**Exercise:**
Produce an exact copy of the lines from the line containing "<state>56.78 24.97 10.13" through the last line of the entries below, and only those lines.
# # #
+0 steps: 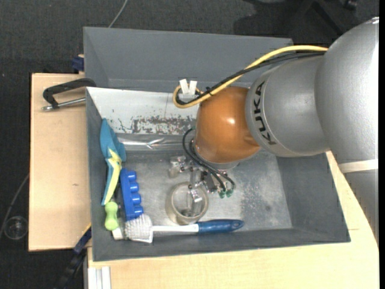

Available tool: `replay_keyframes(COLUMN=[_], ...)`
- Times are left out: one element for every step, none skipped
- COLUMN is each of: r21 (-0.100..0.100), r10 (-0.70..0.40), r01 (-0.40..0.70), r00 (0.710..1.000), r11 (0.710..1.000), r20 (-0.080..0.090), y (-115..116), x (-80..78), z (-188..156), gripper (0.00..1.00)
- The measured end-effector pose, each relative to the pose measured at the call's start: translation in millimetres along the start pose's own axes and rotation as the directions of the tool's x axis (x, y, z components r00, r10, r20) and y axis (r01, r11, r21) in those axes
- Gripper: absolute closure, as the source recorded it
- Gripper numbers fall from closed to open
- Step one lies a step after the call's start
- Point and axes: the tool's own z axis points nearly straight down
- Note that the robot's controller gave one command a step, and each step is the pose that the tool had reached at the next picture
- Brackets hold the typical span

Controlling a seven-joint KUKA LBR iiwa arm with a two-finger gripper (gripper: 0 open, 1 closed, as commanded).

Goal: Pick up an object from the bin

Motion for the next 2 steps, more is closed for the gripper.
replay_keyframes(r21=[-0.003, 0.001], r10=[-0.265, -0.333], r01=[0.265, 0.333], r00=[0.964, 0.943], r11=[0.964, 0.943], r20=[0.005, 0.005], y=[7, 18], x=[-2.5, -15.9], z=[-8, -5], gripper=[0.00, 0.00])
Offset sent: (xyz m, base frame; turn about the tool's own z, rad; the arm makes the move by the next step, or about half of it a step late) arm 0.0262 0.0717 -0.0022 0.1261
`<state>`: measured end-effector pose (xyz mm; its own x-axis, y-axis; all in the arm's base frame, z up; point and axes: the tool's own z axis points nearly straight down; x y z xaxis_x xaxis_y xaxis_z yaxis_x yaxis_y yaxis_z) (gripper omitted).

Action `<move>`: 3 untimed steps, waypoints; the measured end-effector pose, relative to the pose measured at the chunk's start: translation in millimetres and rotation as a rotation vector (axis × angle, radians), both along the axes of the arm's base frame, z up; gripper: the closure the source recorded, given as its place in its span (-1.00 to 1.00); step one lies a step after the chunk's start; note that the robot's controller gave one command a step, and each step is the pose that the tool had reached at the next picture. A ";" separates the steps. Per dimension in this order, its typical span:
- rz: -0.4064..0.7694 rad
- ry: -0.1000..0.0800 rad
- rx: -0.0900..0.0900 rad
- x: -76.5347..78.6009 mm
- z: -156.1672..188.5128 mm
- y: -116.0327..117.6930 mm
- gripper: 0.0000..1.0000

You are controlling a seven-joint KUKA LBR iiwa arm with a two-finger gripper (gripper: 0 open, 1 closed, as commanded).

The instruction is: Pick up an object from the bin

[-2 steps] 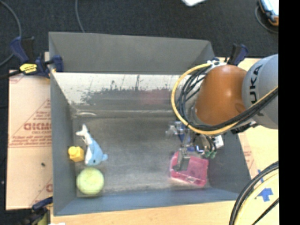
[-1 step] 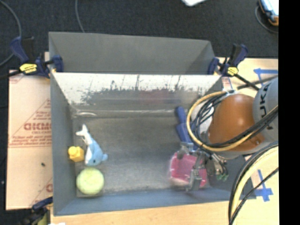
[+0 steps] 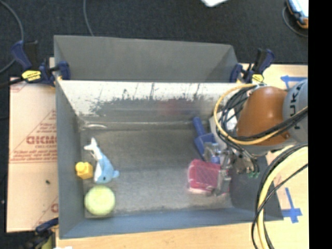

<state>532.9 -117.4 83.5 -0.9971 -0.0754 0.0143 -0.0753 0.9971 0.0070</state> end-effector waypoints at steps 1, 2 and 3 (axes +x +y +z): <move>0.000 0.000 0.000 0.0 0.0 0.0 1.00; -0.033 0.014 0.005 3.5 -11.3 -1.0 1.00; -0.034 0.014 0.005 3.3 -11.3 -1.0 1.00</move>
Offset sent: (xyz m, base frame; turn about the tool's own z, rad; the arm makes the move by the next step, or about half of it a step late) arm 0.0048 -0.0020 -0.0135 0.0334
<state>536.3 -118.3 72.3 -0.9987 -0.0417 0.0282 -0.0414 0.9991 0.0129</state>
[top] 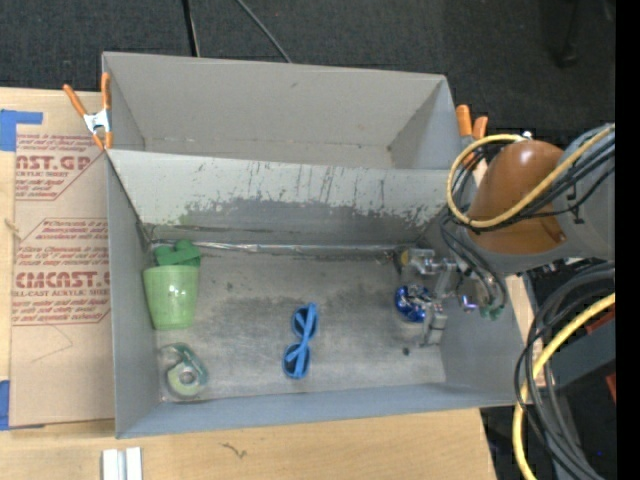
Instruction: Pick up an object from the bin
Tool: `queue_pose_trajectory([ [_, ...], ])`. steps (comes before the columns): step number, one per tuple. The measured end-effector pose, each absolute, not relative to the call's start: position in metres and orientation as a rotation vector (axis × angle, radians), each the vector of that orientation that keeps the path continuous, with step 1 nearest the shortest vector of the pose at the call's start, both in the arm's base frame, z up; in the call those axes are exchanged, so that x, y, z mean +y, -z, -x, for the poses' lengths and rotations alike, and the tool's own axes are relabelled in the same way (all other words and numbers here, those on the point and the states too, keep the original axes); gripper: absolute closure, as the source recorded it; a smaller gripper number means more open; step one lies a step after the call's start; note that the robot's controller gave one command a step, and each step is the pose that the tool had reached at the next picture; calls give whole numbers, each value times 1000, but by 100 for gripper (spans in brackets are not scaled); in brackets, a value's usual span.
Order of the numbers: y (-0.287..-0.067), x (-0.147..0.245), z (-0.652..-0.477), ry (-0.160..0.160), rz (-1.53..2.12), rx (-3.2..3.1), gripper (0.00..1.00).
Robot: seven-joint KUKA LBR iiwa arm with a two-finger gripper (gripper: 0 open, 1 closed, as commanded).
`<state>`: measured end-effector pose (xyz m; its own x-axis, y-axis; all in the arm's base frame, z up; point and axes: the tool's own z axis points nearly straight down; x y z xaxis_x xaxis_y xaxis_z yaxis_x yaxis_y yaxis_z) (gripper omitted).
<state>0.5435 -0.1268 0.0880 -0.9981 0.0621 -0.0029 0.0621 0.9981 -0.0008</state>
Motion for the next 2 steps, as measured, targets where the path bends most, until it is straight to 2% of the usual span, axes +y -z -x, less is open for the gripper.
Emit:
queue_pose_trajectory([
  [1, -89, -123, -545, -2, -90, 3138, 100],
  [2, -72, -83, -580, 1, 121, 3132, 100],
])
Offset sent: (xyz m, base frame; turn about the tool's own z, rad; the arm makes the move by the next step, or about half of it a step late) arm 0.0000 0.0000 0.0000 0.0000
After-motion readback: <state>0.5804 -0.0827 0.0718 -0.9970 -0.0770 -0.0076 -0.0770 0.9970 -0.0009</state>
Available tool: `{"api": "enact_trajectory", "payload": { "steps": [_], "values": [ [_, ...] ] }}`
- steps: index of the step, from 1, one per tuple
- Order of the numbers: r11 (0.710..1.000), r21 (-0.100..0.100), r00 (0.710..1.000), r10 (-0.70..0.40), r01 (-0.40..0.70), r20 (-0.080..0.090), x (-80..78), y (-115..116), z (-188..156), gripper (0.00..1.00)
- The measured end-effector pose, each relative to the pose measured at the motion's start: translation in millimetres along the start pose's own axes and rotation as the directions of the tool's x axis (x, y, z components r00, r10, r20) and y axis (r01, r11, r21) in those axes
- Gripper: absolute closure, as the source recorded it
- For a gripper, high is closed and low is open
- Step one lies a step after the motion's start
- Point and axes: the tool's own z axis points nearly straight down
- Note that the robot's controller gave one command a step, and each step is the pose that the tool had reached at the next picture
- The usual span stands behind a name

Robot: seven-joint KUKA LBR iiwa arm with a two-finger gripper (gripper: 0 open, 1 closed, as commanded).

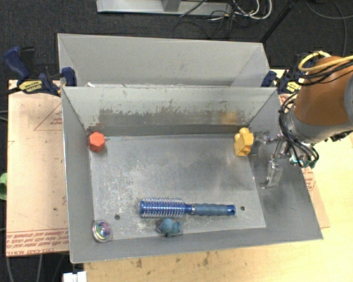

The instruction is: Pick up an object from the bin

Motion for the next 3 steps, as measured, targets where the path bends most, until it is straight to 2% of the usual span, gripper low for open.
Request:
{"api": "enact_trajectory", "payload": {
  "steps": [1,2,3],
  "values": [
    [0.998,-0.001,0.998,-0.067,0.067,0.009,3.5,68.9,-31.1,0.0],
    [0.981,-0.003,0.981,-0.193,0.193,-0.001,59.0,141.6,21.2,0.0],
    [0.993,-0.002,0.993,-0.118,0.118,0.001,66.9,203.7,66.4,0.0]
  ]
}}
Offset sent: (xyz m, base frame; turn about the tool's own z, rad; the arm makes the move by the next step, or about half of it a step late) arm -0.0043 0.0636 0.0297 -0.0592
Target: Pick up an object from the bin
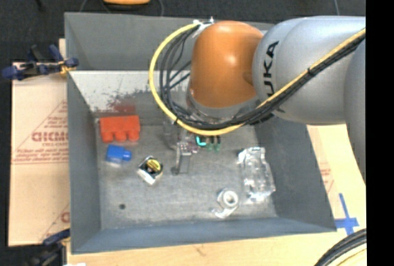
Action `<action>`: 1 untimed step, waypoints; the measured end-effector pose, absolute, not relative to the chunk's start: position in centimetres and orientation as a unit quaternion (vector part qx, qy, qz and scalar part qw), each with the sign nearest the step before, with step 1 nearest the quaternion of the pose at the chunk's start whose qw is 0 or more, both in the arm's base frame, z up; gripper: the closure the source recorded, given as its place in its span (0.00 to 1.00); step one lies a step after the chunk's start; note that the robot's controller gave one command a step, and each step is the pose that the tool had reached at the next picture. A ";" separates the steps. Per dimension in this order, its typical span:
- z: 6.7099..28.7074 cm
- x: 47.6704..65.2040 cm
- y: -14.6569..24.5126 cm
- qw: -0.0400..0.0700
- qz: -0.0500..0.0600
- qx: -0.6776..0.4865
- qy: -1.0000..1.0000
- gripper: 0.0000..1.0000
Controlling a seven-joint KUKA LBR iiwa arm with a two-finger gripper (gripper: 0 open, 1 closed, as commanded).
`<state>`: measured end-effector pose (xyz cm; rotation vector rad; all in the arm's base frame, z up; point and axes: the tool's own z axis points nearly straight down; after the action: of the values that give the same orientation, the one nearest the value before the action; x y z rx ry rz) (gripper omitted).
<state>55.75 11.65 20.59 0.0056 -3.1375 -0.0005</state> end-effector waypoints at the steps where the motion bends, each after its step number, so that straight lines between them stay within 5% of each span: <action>1: 7.4 55.6 13.9 0.002 0.000 -0.096 -0.995 0.00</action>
Offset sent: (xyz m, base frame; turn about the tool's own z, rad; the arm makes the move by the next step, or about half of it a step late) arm -0.0004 0.0230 -0.1286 0.1965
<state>55.63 13.89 7.37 -0.3000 -3.1233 0.0003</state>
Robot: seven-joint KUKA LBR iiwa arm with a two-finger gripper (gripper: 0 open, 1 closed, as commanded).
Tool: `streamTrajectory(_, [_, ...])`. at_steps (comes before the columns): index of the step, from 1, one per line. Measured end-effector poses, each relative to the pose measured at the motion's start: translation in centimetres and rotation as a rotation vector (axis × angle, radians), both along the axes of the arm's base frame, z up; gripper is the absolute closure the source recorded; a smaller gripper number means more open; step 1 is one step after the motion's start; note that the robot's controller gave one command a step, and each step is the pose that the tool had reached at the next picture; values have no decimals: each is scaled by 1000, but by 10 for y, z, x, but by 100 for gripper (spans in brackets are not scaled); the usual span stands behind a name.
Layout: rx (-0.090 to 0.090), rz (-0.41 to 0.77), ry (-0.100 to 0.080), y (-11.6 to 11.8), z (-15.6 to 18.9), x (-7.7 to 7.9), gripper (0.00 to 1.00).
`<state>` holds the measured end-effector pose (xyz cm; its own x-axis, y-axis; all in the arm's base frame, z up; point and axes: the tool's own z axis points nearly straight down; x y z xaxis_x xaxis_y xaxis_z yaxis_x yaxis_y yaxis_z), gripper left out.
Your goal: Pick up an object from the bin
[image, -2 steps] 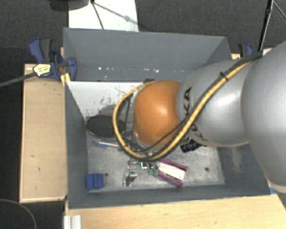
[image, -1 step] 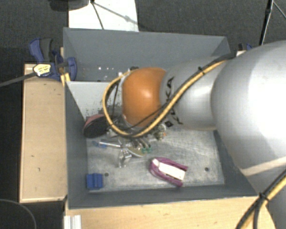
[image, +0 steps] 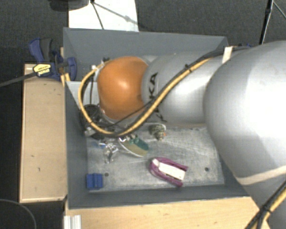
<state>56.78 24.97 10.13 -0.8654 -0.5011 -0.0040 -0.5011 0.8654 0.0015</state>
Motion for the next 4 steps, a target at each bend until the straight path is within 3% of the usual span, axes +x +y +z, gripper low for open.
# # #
**Written solution:**
<state>56.78 24.97 10.13 -0.8654 -0.5011 -0.0040 -0.5011 0.8654 0.0015</state>
Motion for the next 4 steps, a target at each bend until the straight path is within 3% of the usual span, axes +x +y +z, gripper low for open.

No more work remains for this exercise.